↓

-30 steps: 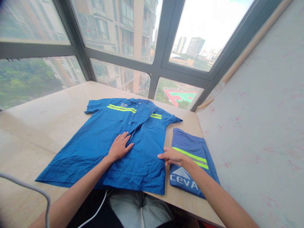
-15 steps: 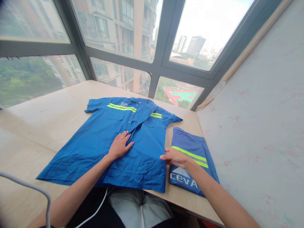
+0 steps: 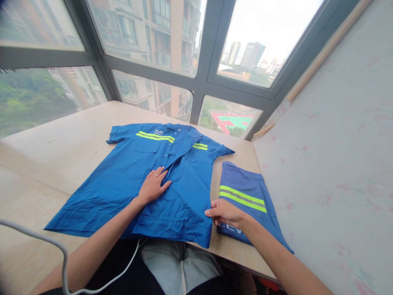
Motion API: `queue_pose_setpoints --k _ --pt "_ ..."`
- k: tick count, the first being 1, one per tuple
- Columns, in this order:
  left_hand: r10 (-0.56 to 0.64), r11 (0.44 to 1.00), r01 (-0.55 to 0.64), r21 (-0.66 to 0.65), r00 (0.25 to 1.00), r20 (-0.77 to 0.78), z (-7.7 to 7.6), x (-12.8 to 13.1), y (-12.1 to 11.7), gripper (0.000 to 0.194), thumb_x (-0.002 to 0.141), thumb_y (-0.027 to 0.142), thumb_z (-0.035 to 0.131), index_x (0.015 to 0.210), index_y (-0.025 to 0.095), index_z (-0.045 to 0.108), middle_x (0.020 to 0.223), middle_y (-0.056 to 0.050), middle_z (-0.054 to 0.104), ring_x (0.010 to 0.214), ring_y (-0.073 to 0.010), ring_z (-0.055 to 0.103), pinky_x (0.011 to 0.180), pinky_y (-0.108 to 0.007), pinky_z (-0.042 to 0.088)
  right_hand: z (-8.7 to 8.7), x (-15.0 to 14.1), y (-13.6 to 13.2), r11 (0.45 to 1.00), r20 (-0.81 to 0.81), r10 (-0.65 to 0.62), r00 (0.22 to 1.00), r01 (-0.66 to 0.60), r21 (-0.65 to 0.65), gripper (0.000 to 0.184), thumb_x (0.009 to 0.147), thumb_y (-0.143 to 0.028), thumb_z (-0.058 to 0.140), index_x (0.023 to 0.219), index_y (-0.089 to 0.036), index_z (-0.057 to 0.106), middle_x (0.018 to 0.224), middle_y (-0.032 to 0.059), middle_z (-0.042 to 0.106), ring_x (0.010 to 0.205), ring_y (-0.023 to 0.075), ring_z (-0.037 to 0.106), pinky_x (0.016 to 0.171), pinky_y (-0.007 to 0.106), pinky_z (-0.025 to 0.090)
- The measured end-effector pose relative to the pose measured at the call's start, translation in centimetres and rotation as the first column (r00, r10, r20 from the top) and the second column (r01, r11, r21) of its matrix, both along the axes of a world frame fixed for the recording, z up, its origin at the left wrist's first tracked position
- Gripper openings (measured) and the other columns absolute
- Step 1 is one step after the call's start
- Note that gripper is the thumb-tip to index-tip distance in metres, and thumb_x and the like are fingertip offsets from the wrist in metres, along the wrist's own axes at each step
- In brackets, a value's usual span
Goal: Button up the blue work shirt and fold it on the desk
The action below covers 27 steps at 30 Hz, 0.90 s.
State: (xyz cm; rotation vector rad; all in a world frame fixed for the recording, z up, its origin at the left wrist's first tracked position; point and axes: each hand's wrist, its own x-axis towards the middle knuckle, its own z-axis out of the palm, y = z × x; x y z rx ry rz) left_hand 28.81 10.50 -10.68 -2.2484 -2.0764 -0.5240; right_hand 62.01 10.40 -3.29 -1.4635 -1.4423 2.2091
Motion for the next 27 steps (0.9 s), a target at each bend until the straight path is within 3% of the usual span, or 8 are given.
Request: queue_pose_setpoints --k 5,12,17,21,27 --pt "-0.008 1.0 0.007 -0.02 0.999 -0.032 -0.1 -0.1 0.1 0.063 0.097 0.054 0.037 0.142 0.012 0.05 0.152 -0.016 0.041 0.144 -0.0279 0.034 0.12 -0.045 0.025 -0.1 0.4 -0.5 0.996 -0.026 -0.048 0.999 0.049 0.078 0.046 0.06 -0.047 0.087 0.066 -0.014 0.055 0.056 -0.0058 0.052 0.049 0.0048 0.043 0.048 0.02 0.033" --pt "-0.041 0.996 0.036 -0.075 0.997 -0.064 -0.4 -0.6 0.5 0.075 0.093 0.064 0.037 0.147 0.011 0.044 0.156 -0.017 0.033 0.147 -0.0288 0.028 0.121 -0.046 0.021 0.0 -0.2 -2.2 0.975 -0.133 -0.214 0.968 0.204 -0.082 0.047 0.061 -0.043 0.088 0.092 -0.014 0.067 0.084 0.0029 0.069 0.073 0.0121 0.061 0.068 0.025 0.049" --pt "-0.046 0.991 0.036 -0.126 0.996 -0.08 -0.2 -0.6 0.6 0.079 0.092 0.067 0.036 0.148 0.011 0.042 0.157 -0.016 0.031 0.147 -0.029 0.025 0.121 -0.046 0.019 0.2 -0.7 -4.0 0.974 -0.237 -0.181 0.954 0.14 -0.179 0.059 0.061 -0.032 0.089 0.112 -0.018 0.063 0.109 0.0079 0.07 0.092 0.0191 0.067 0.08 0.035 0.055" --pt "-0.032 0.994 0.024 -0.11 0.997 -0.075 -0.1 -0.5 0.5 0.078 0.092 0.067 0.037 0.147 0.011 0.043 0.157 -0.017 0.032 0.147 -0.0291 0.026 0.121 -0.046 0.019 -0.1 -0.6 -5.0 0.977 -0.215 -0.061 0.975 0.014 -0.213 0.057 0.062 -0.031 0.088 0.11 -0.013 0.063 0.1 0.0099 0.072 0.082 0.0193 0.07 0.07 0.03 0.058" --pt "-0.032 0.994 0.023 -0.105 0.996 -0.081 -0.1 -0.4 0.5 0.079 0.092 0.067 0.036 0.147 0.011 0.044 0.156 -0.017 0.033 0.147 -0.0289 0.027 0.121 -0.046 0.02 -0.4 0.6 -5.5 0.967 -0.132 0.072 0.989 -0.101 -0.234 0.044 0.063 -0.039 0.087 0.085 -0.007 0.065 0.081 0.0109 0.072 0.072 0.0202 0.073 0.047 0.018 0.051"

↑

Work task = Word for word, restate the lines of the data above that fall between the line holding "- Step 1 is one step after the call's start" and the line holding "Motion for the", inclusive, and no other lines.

Response =
- Step 1 is one step after the call's start
- Note that gripper is the thumb-tip to index-tip distance in metres, and thumb_x and the like are fingertip offsets from the wrist in metres, along the wrist's own axes at each step
- In brackets, a value's usual span
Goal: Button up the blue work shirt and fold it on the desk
The action below covers 27 steps at 30 Hz, 0.90 s.
State: (xyz cm; rotation vector rad; all in a world frame fixed for the recording, z up, its origin at the left wrist's first tracked position; point and axes: each hand's wrist, its own x-axis towards the middle knuckle, its own z-axis out of the palm, y = z × x; x y z rx ry rz) left_hand 28.81 10.50 -10.68 -2.2484 -2.0764 -0.5240; right_hand 62.01 10.40 -3.29 -1.4635 -1.4423 2.2091
Motion for the next 27 steps (0.9 s), a target at each bend until the straight path is within 3% of the usual span, or 8 are given.

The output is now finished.